** EXERCISE PROMPT **
Below are records; reproduce exactly the lines from the one containing "(99, 114): 90" through the end, both included, and only those.
==== RECORDS TO PROCESS ====
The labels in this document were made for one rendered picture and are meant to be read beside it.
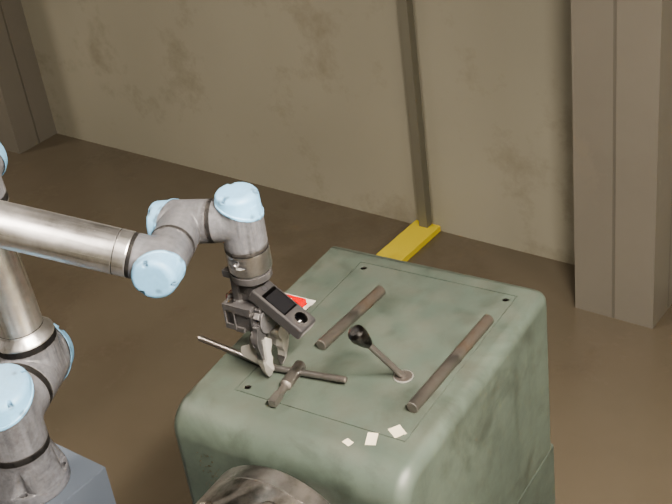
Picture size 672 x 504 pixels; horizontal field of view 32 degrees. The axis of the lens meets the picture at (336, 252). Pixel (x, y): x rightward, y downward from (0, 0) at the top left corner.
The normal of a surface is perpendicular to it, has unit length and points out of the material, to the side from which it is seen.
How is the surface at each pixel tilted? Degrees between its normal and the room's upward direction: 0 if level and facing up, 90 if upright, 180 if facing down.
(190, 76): 90
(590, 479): 0
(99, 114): 90
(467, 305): 0
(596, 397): 0
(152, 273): 91
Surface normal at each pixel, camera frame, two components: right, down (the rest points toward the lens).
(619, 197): -0.59, 0.48
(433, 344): -0.12, -0.84
====
** OUTPUT OF THE EXERCISE **
(99, 114): 90
(467, 305): 0
(596, 397): 0
(152, 273): 91
Surface normal at each pixel, camera frame, two components: right, down (the rest points toward the lens).
(619, 197): -0.59, 0.48
(433, 344): -0.12, -0.84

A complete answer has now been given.